Responses to the RFI were due on September 30, and were to be posted on the City’s website. We looked forward to reporting on the responses this month, but none have been posted as of this writing. An inquiry to the Department of Assets, Information and Services was met with the explanation that the process had moved on to the Procurement Department, that negotiations (with parties not disclosed) were ongoing, and that confidentiality requirements prevented the release of any information—even whether or not any responses had been received. We’ll continue to follow this process, which might just result in the establishment of a transformational model for municipal utility operation.
In Retrospect: Urgency and Climate Equity at COP26
In October and November, I reported for the eNews on the agenda, then a first-blush evaluation of COP26 in Glasgow.
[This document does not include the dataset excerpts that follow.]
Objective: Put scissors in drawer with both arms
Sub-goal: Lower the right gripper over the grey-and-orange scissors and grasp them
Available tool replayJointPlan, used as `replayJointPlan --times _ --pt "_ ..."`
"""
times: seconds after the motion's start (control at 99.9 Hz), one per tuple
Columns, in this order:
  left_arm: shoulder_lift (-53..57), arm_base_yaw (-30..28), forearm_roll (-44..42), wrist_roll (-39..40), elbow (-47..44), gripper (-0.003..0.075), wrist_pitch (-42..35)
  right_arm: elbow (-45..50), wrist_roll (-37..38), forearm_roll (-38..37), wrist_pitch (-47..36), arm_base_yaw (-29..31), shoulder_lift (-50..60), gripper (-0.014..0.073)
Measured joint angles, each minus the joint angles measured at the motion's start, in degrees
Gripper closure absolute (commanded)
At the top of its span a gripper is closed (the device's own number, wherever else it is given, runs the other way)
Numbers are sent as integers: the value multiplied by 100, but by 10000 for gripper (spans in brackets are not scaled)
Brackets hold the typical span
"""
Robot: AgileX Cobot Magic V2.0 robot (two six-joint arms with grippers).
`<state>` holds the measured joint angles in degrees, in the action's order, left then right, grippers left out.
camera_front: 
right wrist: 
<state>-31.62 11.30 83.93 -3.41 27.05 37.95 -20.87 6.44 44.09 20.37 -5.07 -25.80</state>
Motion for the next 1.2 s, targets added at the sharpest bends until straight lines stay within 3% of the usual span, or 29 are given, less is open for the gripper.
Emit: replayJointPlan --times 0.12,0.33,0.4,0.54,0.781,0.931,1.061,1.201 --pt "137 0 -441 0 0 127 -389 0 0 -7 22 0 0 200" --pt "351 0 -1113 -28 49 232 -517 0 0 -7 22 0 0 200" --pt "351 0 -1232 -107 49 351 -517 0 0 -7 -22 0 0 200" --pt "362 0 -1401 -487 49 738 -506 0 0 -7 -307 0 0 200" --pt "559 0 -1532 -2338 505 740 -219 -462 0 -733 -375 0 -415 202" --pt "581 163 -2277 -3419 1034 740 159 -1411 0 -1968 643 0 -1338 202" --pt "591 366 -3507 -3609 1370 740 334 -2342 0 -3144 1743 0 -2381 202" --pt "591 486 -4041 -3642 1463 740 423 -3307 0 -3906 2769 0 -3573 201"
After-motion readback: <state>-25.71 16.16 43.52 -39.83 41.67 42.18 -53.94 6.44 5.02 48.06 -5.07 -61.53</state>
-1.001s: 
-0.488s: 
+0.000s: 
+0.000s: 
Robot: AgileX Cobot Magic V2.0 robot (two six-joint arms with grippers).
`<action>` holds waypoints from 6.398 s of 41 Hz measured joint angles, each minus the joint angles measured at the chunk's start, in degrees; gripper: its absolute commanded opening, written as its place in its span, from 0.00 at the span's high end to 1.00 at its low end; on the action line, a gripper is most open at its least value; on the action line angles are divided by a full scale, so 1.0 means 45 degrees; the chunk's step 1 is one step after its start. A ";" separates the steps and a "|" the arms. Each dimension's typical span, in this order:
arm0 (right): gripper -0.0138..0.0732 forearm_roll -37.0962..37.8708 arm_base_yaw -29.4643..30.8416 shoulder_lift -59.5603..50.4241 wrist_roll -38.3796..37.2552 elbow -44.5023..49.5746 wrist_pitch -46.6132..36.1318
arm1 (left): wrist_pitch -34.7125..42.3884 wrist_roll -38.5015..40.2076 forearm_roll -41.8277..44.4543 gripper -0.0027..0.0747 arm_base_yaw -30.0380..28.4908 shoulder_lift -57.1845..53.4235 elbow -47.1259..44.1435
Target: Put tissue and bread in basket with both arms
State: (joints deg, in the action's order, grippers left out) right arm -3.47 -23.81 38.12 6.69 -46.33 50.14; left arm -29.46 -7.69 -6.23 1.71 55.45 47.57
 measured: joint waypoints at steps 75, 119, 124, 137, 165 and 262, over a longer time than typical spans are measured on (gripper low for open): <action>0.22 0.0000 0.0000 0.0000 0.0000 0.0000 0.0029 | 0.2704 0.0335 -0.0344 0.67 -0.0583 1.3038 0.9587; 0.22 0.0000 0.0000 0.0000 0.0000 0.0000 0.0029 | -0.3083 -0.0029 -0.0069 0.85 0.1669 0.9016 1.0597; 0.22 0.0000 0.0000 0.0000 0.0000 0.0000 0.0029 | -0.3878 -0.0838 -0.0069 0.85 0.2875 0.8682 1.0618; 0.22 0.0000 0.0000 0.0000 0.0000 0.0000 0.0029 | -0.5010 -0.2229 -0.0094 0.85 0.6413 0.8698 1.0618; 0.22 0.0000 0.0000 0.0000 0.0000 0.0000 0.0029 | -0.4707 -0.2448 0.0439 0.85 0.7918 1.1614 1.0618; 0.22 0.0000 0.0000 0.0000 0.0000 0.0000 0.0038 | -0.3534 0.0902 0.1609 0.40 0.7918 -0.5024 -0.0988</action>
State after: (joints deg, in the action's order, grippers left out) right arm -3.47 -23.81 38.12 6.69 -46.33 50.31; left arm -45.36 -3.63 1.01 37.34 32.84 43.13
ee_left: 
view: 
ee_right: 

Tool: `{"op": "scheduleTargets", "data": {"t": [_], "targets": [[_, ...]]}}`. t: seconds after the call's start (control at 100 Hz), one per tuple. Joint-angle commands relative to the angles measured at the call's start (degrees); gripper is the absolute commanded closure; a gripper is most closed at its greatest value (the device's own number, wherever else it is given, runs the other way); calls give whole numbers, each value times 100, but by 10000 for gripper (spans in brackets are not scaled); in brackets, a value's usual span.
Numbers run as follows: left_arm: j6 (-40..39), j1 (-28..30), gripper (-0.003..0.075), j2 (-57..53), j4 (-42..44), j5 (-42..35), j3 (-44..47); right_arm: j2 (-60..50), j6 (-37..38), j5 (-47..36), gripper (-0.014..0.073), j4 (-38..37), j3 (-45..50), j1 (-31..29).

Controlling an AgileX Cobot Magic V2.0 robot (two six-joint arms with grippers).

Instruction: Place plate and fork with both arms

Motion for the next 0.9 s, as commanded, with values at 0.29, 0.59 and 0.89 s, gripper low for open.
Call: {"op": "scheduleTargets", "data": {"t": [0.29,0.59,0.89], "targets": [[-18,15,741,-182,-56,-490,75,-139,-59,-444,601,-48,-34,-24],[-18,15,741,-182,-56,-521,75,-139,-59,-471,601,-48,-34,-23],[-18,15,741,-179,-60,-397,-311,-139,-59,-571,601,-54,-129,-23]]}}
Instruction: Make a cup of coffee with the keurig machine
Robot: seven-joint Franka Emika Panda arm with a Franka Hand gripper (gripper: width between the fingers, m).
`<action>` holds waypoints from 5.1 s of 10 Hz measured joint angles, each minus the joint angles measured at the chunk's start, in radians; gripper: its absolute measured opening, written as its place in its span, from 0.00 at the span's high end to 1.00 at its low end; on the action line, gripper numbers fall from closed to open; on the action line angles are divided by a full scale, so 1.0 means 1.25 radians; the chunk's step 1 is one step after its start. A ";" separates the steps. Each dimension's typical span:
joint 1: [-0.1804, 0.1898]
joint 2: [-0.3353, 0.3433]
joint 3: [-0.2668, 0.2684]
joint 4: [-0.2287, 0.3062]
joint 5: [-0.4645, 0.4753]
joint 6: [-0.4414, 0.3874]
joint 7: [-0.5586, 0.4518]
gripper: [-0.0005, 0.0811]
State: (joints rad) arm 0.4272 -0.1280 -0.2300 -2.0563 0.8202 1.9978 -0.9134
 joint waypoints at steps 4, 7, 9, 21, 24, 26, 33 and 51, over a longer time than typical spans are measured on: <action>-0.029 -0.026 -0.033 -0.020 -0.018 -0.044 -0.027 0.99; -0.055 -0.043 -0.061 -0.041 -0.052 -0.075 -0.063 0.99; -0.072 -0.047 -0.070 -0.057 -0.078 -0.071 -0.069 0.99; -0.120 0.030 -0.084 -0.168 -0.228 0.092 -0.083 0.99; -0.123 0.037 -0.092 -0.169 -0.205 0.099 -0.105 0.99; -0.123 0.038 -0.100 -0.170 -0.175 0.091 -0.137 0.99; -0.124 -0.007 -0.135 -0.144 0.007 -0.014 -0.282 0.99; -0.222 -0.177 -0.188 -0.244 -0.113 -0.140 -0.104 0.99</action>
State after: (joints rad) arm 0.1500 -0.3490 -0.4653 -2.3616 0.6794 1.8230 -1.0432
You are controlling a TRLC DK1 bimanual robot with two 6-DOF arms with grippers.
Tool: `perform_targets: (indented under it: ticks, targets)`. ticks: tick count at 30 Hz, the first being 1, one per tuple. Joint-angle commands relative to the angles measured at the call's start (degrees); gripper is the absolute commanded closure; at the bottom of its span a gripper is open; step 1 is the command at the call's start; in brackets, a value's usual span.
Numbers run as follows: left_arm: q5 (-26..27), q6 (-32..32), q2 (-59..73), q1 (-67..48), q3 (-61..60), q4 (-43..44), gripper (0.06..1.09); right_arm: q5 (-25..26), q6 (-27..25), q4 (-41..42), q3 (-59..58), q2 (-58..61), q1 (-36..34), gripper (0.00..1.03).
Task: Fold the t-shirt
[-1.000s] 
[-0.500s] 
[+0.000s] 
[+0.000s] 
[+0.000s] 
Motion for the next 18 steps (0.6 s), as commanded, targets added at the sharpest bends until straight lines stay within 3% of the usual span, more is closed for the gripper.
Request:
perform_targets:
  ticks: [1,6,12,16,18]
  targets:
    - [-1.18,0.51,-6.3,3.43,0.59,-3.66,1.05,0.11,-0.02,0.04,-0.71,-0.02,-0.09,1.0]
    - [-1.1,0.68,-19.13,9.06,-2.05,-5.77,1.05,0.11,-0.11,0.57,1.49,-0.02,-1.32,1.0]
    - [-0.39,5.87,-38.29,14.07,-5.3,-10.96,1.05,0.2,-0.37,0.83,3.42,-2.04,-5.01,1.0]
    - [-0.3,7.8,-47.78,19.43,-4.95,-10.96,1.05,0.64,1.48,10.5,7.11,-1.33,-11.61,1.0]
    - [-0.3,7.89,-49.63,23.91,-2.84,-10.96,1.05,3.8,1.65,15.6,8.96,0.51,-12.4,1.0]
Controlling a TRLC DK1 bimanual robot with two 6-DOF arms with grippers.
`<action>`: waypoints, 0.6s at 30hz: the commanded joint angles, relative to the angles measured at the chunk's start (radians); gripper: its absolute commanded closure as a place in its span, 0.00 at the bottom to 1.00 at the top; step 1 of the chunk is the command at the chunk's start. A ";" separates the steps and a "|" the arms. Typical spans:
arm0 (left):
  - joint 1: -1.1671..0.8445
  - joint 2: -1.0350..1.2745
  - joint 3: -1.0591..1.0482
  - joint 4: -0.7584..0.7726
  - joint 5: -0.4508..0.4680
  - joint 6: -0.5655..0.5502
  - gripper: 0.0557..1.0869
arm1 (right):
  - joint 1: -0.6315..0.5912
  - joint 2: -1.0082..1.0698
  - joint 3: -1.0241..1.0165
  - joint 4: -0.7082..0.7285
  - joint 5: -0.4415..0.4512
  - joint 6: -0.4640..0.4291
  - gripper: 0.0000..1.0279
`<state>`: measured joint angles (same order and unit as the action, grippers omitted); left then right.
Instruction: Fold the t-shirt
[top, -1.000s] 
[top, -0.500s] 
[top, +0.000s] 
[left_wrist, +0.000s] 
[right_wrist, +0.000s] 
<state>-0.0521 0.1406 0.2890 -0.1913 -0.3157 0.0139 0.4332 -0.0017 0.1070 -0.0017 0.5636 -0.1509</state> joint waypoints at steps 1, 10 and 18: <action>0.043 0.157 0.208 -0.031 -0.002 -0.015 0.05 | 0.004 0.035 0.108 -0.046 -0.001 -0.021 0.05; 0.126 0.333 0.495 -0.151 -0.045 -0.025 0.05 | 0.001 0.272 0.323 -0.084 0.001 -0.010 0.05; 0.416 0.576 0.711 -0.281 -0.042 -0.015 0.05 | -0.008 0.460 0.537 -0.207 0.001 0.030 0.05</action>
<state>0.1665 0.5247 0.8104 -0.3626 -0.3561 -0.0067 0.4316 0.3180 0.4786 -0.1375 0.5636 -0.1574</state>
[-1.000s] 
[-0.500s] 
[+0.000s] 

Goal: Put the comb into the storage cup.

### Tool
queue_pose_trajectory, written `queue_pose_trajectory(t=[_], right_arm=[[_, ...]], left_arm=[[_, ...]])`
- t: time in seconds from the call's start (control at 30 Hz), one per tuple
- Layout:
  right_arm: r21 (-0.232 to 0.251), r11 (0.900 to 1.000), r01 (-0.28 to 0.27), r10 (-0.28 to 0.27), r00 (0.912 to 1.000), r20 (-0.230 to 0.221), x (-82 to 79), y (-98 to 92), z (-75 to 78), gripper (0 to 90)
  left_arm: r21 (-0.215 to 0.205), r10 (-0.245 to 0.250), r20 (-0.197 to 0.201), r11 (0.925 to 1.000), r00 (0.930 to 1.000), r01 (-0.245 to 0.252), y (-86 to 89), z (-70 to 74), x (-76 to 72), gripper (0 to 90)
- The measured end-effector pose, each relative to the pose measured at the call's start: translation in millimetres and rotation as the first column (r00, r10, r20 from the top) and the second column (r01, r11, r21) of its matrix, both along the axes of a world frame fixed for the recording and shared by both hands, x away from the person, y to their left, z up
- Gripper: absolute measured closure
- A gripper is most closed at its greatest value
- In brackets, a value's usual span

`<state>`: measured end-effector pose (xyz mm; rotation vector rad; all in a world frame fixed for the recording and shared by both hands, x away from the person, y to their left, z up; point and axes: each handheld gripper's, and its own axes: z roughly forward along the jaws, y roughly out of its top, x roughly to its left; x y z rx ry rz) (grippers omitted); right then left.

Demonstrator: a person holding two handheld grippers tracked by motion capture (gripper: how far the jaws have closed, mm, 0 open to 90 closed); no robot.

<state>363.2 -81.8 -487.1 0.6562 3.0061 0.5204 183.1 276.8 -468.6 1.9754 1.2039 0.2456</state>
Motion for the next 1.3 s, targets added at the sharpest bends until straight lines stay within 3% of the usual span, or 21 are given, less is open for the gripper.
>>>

In the month since the COP concluded, the usual congratulatory and reassuring media framing has given way to more sober and contentious analyses of the threat posed by climate change, and the recalcitrance of developed-world governments—especially the United States—on issues of loss and damage and global climate equity.
During COP26 and since, America’s mainstream (that is, politically centrist) media has ramped up its coverage of the accelerating impacts of planetary warming, most recently the imminent collapse of the East Antarctic Ice Shelf and the actually occurring impacts of climate change on the most vulnerable regions of the world.
Mainstream American media has also begun to acknowledge the inertia that has always characterized the United Nations framework for dealing with climate change. The inertia is a result of an arbitrary requirement to achieve consensus among the parties (that is, nations) at each annual COP, as well as consensus regarding the content of the IPCC assessment reports.
Developing country delegates to COP26 have openly complained that the Glasgow Pact was not a consensus outcome, but rather one forged by the raw power of developed world governments. Civil society organizations around the world appear to be losing confidence in this globalized UNFCCC process, and have begun to propose alternatives, including “climate clubs,” increased engagement on localized policy initiatives, renewed movement organizing, non-violent direct action (NVDA) and hunger strikes.